**TRY IT**
The lines below starting at the line containing "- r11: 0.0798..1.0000" and ending at the line containing "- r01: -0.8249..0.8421" are to be repeated exactly, with both ends kept and nothing else added.
-----
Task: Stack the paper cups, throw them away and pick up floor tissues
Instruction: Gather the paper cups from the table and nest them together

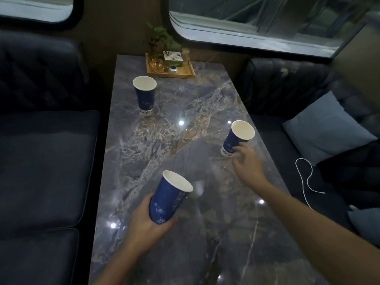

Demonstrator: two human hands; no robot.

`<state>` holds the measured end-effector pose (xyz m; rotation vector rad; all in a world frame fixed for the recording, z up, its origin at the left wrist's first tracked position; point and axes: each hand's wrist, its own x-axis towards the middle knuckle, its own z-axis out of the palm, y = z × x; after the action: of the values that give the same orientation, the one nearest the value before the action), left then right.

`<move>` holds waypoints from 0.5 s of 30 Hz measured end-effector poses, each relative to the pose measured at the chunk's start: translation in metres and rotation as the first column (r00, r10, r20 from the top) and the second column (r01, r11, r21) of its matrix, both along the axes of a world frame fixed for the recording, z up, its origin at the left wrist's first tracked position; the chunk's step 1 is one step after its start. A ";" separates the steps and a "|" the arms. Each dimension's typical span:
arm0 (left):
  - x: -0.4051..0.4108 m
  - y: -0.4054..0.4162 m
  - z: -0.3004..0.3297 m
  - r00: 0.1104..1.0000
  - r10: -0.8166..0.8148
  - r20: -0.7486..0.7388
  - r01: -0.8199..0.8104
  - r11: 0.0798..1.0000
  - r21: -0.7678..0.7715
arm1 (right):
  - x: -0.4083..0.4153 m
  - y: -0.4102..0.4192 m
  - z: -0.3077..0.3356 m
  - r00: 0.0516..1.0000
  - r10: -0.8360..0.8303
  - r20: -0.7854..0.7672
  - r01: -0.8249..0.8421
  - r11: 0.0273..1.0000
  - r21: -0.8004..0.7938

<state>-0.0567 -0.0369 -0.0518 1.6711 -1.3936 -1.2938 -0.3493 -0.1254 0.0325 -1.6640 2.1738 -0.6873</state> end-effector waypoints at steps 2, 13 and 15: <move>0.001 -0.002 -0.002 1.000 -0.002 0.007 0.002 1.000 -0.012 | -0.013 -0.020 0.002 0.990 0.005 -0.143 0.001 0.999 0.041; 0.003 -0.003 -0.004 1.000 0.013 0.019 -0.013 1.000 0.009 | -0.021 -0.042 0.007 0.946 0.044 -0.321 0.022 0.980 0.199; 0.003 -0.003 -0.006 1.000 0.007 0.025 -0.007 1.000 0.010 | -0.025 -0.043 0.007 0.946 0.028 -0.322 0.038 0.979 0.199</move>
<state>-0.0534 -0.0395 -0.0574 1.7028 -1.3966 -1.2825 -0.3740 -0.1688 0.0399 -1.7611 2.3729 -0.1884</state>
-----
**TASK RESPONSE**
  - r11: 0.0798..1.0000
  - r21: -0.7678..0.7715
arm1 (right):
  - x: -0.4083..0.4153 m
  - y: -0.4102..0.4192 m
  - z: -0.3077..0.3356 m
  - r00: 0.0516..1.0000
  - r10: -0.8360..0.8303
  - r20: -0.7854..0.7672
  - r01: -0.8249..0.8421

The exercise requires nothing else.